The section of the metal wire 60 is square or approximately square, the square or approximately square can still be kept in a molten state, a small gap is generated between the wires in the stacking process, the gap is filled after the laser beam is adopted for irradiation and melting, and the compactness of the interior of the part is also ensured on the premise of not influencing the quality of the external surface of the part. During machining, the first layer of metal wires 60 are welded on the lifting workbench 41, then the workbench 41 descends layer by layer, the system superposes the metal wires 60 layer by layer, and finally the three-dimensional part is formed.

An optical system consisting of the laser 10 and the beam expander 11 focuses laser beams into smaller light spots, and adjacent metal wires 60 can be welded in the overlapping process or the metal wires 60 can be cut off after the overlapping is finished by controlling the output energy of the laser 10.

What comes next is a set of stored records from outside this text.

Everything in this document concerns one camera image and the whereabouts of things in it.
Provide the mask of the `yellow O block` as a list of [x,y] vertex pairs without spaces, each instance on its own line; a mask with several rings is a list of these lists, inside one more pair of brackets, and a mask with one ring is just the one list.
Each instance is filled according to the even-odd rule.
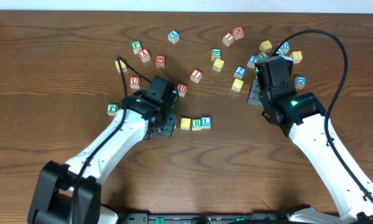
[[191,118],[181,118],[180,129],[190,130],[191,127]]

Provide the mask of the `green R block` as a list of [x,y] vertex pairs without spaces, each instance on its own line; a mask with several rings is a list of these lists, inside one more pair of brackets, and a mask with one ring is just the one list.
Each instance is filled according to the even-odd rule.
[[198,118],[198,119],[192,119],[191,124],[192,124],[192,130],[193,130],[193,131],[199,131],[199,130],[202,130],[202,126],[201,126],[201,118]]

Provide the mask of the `blue L block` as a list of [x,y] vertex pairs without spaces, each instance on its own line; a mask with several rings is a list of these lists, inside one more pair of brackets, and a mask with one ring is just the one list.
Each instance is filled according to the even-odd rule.
[[202,129],[210,129],[211,128],[211,117],[210,116],[201,117],[201,128]]

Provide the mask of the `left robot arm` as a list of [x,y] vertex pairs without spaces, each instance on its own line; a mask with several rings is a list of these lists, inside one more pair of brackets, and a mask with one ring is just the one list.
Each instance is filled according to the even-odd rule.
[[117,212],[101,203],[106,179],[135,144],[154,134],[170,137],[177,122],[176,84],[156,76],[147,90],[121,101],[109,126],[64,164],[50,161],[40,171],[28,223],[117,223]]

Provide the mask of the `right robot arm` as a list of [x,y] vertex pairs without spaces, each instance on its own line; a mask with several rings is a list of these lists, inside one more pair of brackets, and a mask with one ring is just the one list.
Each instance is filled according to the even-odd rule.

The two-dimensional scanning galvanometer 12 controls the track of the laser beam and controls the scanning track of the laser beam according to the requirements of a control system.

The control system is used for model import, hierarchical data processing, output forming track, control each mechanism to coordinate movement, and finally form the part.

When a metal wire 60 track is constructed, a feeding mechanism firstly preheats the metal wire 60 in a high-frequency heating mode, a system controls the feeding mechanism to move to a specified position, the heating temperature of the metal wire 60 is increased when feeding is needed, so that the metal wire 60 is changed into a molten state, meanwhile, the rotating speed of an opposite roller of the feeding mechanism is controlled, the metal wire 60 in the molten state is pushed to be output to the specified position, laser beams irradiate the metal wire 60 and further melt the metal wire 60, the surface of the metal wire 60 is melted and is bonded with surrounding materials, but the metal wire 60 is not completely melted, the existing shape can be still kept, the surface which is not bonded is still smooth and clean, a spray head is controlled to do planar motion, as the metal wire 60 is in the molten state, the deformation force of the metal wire 60 is small, complex shapes can be easily realized, when the feeding action is finished, the end part of the metal wire 60 is cut by, at the moment, the end face of the metal wire 60 is a vertical plane, no wire drawing is generated, preparation is made for next feeding, and the three-dimensional part is finally formed through line segment-by-line segment superposition.

While the invention has been described in further detail with reference to specific embodiments thereof, it is not intended that the invention be limited to the specific embodiments thereof; for those skilled in the art to which the present invention pertains and related technologies, the extension, operation method and data replacement should fall within the protection scope of the present invention based on the technical solution of the present invention.